Scott vetoed the measure (SB 718) just four hours before the midnight deadline to approve or veto it. The bill automatically would have become law if Scott had done nothing by then.
If it had become law, Florida would have become the fifth state to abolish permanent alimony.
In a letter to Senate President Don Gaetz, Scott commended bill sponsors Ritch Workman in the House and Kelli Stargel in the Senate — both Republicans — and said there are “several forward looking elements of this bill.”
But alimony “represents an important remedy for our judiciary to use in providing support to families as they adjust to changes in life circumstances,” Scott wrote. “As a husband, father and grandfather, I understand the vital importance of family.”
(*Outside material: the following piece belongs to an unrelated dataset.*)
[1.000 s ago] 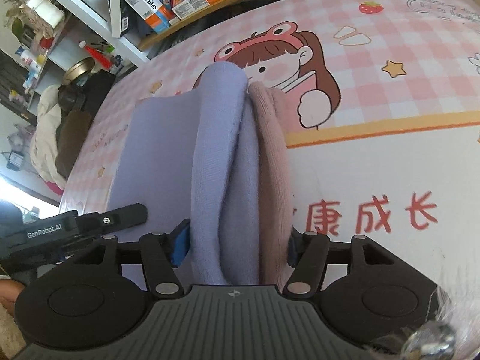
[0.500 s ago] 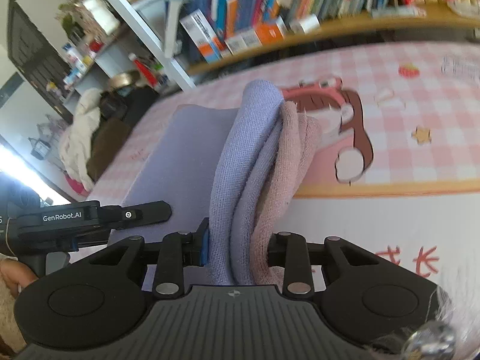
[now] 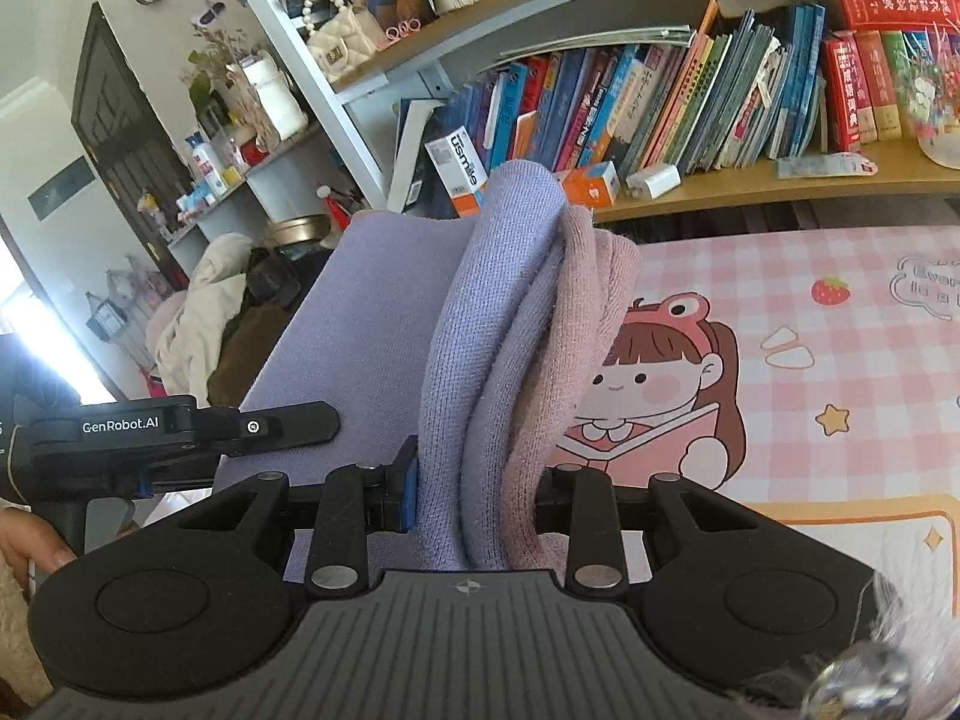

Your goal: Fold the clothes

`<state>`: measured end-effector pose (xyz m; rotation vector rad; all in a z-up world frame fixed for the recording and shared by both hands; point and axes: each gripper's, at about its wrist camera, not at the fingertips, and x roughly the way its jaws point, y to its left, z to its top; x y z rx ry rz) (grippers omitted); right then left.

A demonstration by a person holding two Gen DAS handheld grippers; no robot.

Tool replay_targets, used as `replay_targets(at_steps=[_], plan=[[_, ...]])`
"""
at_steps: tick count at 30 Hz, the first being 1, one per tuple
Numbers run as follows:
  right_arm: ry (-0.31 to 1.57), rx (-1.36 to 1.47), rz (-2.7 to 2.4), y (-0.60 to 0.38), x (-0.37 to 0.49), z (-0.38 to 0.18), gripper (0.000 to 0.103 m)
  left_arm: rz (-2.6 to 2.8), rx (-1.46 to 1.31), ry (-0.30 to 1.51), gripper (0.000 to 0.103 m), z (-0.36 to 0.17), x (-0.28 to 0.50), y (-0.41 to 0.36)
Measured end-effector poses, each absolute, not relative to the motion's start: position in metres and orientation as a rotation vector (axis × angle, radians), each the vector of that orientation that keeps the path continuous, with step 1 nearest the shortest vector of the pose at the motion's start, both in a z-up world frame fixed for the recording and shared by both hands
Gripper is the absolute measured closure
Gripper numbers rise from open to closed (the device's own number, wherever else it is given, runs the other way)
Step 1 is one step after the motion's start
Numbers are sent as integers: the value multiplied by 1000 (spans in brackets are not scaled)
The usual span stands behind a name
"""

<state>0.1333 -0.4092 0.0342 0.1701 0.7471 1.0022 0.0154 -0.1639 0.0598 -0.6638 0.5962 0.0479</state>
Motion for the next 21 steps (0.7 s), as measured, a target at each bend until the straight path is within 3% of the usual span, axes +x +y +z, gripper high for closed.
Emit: replay_targets(at_steps=[21], plan=[[736,206,948,-413,135,37,75,-6,-643,616,62,63,31,-155]])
Scott could not “support this legislation because it applies retroactively and thus tampers with the settled economic expectations of many Floridians who have experienced divorce,” he wrote. “The retroactive adjustment of alimony could result in unfair, unanticipated results.”
Florida law “already provides for the adjustment of alimony under the proper circumstances,” Scott wrote. “The law also ensures that spouses who have sacrificed their careers to raise a family do not suffer financial catastrophe upon divorce, and that the lower-earning spouse and stay-at-home parent will not be financially punished. Floridians have relied on this system post-divorce and planned their lives accordingly.”
The proposed law also would have set limits on the amount of alimony and how long one would receive financial support from an ex-spouse.
The bill would have made it harder to get alimony in short-term marriages. And it would have prevented alimony payments from lasting longer than one-half of the length of the marriage.
It also would have required judges to give divorced parents equal custody of their children absent extraordinary circumstances.
“I’m actually surprised,” said Jason Marks, a divorce attorney in Miami, about the veto. The bill had passed the House 85-31, with members of both parties crossing over. The Senate approved it 29-11.
“My assumption is, you haven’t heard the last of it,” Marks said. “Most family law practitioners will agree that uniformity in determination of alimony is a good thing.”
The bill said that in a short-term marriage, defined as less than 11 years, the assumption is that alimony would not be awarded. If alimony were granted, it would not be more than 25 percent of the ex-spouse’s gross income.
For marriages that last between 11 and 20 years, there’s no assumption either way in the bill, but alimony would not have amounted to more than 35 percent of the ex-spouse’s gross income.
And in marriages longer than 20 years, there was an assumption in favor of alimony, though not more than 38 percent of an ex-spouse’s gross income.
Moreover, the bill did not automatically end alimony when the paying ex-spouse retired, but that person could have asked a judge to reduce the payment or even end it. The judge could have considered age at retirement, ability to pay alimony and the financial situation of the person receiving alimony.